On 16 September 2015, PKP Polskie Linie Kolejowe signed a contract with a consortium of Budimex and Ferrovial Agroman for the construction of a railway connector between the Kraków Zabłocie railway station and the Kraków Bonarka railway station, along with the reconstruction of the Kraków Zabłocie and Kraków Krzemionki railway stations. The consortium subcontracted KZN Rail for the strictly railway-related work. The investment was estimated at 258 million PLN, with completion planned for the second half of 2017.

On 23 September 2015, due to the construction of the connector, the Kraków Zabłocie railway station was closed. The first few months were dedicated to preparatory work, including demolitions and the construction of some supports. In February 2016, reconstruction began on track No. 1 of Kraków Główny–Medyka railway near the Kraków Zabłocie railway station, covering approximately 500 meters, along with an insertion for the future turnout allowing access to the connector. On 12 March 2016, the Obrońców Lwowa overpass was closed to vehicular traffic, and a day later, the Kraków Krzemionki railway station was also closed.

On 6 April 2016, the first steel structure elements were delivered to the construction site, and the assembly of spans began. In June, construction of the platform at the Kraków Krzemionki railway station was completed, allowing it to reopen on 24 June 2016.

By early September 2016, 27 of the 30 pillars and 18 of the 28 steel spans were completed, with five more spans finished by the end of the month. By December 2016, all supports and spans were in place.

By August 2017, the viaduct and tracks were completed, while finishing work continued at the railway stations.

=== Operations ===
On 20 October 2017, a technical train run took place with the participation of the Minister of Infrastructure and Construction, the President of PKP Polskie Linie Kolejowe, and journalists. The official opening was held on 7 December, with the presence of the Deputy Minister of Infrastructure and Construction. On 9 December, the first scheduled train, TLK Uznam to Zakopane, ran along the line, and the following day, with the introduction of the new timetable, regular train services commenced.

Immediately after the opening of the connector, the travel time for long-distance trains between Kraków Główny and Kraków Bonarka was reduced by about 15 minutes. However, not all long-distance trains were redirected to the new connector due to the division of trains into wagon groups at the Kraków Płaszów railway station. For passenger trains running between Kraków Główny and Skawina, the travel time was reduced from 40–45 minutes to 22–30 minutes, as the need for transfers or changing the front of the train at Płaszów was eliminated.
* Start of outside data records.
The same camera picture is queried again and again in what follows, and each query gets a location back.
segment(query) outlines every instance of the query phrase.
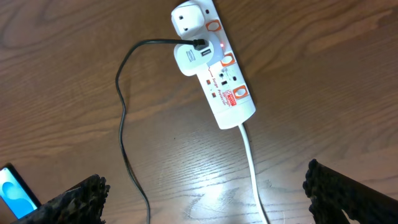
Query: wooden surface
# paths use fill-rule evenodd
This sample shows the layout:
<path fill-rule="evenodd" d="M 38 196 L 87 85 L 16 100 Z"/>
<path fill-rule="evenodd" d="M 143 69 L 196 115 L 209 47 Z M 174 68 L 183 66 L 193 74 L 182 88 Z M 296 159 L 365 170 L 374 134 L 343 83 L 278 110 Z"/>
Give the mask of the wooden surface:
<path fill-rule="evenodd" d="M 178 3 L 0 1 L 0 163 L 41 202 L 99 174 L 107 223 L 144 223 L 114 76 L 133 43 L 177 37 Z M 398 1 L 215 3 L 257 106 L 246 127 L 271 223 L 313 223 L 302 190 L 313 158 L 398 198 Z M 240 133 L 218 129 L 172 49 L 139 49 L 121 78 L 152 223 L 259 223 Z M 13 219 L 0 203 L 0 223 Z"/>

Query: white power strip
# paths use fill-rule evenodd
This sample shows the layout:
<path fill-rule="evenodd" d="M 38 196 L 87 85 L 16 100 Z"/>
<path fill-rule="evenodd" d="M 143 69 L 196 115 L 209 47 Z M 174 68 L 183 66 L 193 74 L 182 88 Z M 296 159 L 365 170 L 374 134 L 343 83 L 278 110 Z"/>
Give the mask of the white power strip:
<path fill-rule="evenodd" d="M 243 123 L 256 107 L 236 61 L 220 17 L 211 0 L 187 1 L 172 11 L 172 22 L 183 40 L 204 39 L 206 45 L 177 45 L 174 57 L 186 76 L 197 75 L 221 129 L 238 126 L 248 156 L 254 201 L 261 220 L 267 217 L 258 194 L 250 143 Z"/>

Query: white cable
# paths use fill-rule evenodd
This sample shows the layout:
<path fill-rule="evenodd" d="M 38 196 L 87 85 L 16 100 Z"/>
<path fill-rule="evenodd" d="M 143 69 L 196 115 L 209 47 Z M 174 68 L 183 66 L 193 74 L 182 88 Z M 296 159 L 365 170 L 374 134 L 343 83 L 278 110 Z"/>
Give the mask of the white cable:
<path fill-rule="evenodd" d="M 243 124 L 240 124 L 238 127 L 239 127 L 239 130 L 241 130 L 244 148 L 246 149 L 246 155 L 248 156 L 251 187 L 253 188 L 254 201 L 256 202 L 256 207 L 259 211 L 259 214 L 260 214 L 263 224 L 268 224 L 268 221 L 266 218 L 266 212 L 264 211 L 264 208 L 261 205 L 260 195 L 259 195 L 259 191 L 257 189 L 256 171 L 254 170 L 254 162 L 253 162 L 253 157 L 251 156 L 248 134 L 246 134 L 246 130 L 245 130 Z"/>

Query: smartphone
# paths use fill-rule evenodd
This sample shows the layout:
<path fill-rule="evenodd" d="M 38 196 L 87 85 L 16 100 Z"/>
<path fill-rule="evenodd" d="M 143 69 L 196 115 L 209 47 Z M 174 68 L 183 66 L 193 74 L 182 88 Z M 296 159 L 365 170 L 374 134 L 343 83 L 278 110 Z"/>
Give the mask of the smartphone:
<path fill-rule="evenodd" d="M 0 170 L 0 196 L 18 219 L 41 206 L 10 163 Z"/>

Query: black cable
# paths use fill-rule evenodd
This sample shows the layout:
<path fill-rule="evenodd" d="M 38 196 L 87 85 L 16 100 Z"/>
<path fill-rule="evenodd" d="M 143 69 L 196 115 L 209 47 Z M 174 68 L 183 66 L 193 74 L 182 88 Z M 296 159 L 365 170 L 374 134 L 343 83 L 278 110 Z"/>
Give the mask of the black cable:
<path fill-rule="evenodd" d="M 126 151 L 124 150 L 124 145 L 123 145 L 123 124 L 124 124 L 124 119 L 126 117 L 126 104 L 124 103 L 124 99 L 122 96 L 122 93 L 120 92 L 120 87 L 119 87 L 119 77 L 120 73 L 122 72 L 122 69 L 124 65 L 126 64 L 127 60 L 129 59 L 130 55 L 135 51 L 138 47 L 145 45 L 145 44 L 189 44 L 193 45 L 194 47 L 197 47 L 199 45 L 205 45 L 205 41 L 200 39 L 200 40 L 173 40 L 173 39 L 153 39 L 153 40 L 142 40 L 138 43 L 136 43 L 134 46 L 131 47 L 129 52 L 126 54 L 124 57 L 122 63 L 120 64 L 119 70 L 116 74 L 115 78 L 115 83 L 116 83 L 116 91 L 118 91 L 120 101 L 122 103 L 122 117 L 120 120 L 120 127 L 119 127 L 119 143 L 120 143 L 120 150 L 122 151 L 124 163 L 126 165 L 127 173 L 130 176 L 131 181 L 134 183 L 134 185 L 137 187 L 138 191 L 141 193 L 142 198 L 145 201 L 145 204 L 147 205 L 147 224 L 150 223 L 150 206 L 148 202 L 148 198 L 145 195 L 142 187 L 139 185 L 139 182 L 137 181 L 136 176 L 134 175 L 129 159 L 127 158 Z"/>
On 22 March 2018, due to ongoing modernization works in the Kraków railway junction and the start of works on Skawina–Żywiec railway, train services through Kraków Zabłocie–Kraków Bonarka railway were suspended.

== Railway stations ==

| Name of the railway station | Photo | Number of platforms | Number of platform edges | Infrastructure |
|---|---|---|---|---|
| Kraków Zabłocie [pl] (railway station and branch signal station) |  | 2 | 4 | under-track passage |
| Kraków Podgórze [pl] |  | 2 | 3 | - |
| Kraków Bonarka [pl] |  | 2 | 4 | overhead passage |

== Engineering structures ==
Both tracks of the connector run on separate viaducts, supported by 30 pillars, with the highest pillar being 14 meters tall. The distances between the pillars range from 31 to 81 meters. The smallest radius of the track curve is 258 meters, which required the use of Y-type railroad ties.

== Train operations ==
The line is primarily used by trains connecting Kraków with Skawina on the SKA 2 Rapid Urban Railway line. It is also used by regional trains on longer routes as well as long-distance PKP Intercity trains.

== Awards ==

- 2018 – title of "Bridge Work of the Year 2017" awarded by the Polish Association of Bridge Engineers.